ASSIGNED TASK: Copy every line that holds the string "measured" from the data below.

:: EXERCISE DATA ::

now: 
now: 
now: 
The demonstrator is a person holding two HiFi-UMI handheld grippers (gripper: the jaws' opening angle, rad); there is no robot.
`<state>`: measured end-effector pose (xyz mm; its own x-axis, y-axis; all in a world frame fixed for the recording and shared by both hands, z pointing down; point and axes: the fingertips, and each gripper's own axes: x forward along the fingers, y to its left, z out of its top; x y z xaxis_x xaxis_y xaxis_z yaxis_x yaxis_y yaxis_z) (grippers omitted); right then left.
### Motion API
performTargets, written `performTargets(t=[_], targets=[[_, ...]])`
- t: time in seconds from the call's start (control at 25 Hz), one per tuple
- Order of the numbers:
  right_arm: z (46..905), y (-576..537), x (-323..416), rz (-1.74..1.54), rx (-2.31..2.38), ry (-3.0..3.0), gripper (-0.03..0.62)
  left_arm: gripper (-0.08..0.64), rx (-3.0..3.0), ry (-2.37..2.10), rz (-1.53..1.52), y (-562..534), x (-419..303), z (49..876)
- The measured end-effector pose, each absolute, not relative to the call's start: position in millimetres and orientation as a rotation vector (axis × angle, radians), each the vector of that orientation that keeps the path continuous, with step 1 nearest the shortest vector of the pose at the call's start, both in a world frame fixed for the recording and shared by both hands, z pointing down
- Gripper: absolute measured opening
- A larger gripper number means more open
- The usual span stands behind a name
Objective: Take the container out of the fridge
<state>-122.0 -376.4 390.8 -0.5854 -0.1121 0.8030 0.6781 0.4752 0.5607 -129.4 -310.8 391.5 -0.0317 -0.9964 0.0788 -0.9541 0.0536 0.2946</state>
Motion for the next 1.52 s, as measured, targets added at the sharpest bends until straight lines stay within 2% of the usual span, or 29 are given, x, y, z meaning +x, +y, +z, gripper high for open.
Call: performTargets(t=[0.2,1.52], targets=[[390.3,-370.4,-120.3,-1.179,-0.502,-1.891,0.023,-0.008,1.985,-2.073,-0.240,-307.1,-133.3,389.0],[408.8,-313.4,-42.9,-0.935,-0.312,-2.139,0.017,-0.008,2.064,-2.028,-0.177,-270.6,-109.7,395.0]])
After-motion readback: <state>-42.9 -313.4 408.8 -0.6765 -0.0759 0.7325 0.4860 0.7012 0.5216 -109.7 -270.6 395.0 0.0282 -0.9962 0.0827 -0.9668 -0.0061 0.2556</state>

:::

EXERCISE ANSWER:
`<state>`: measured end-effector pose (xyz mm; its own x-axis, y-axis; all in a world frame fixed for the recording and shared by both hands, z pointing down; point and axes: the fingertips, and each gripper's own axes: x forward along the fingers, y to its left, z out of its top; x y z xaxis_x xaxis_y xaxis_z yaxis_x yaxis_y yaxis_z) (grippers omitted); right then left.
- The measured end-effector pose, each absolute, not relative to the call's start: position in millimetres and orientation as a rotation vector (axis × angle, radians), each the vector of that orientation that keeps the path continuous, with step 1 nearest the shortest vector of the pose at the call's start, both in a world frame fixed for the recording and shared by both hands, z pointing down
- Gripper: absolute measured opening
Motion for the next 1.52 s, as measured, targets added at the sharpest bends until straight lines stay within 2% of the usual span, or 29 are given, x, y, z meaning +x, +y, +z, gripper high for open.

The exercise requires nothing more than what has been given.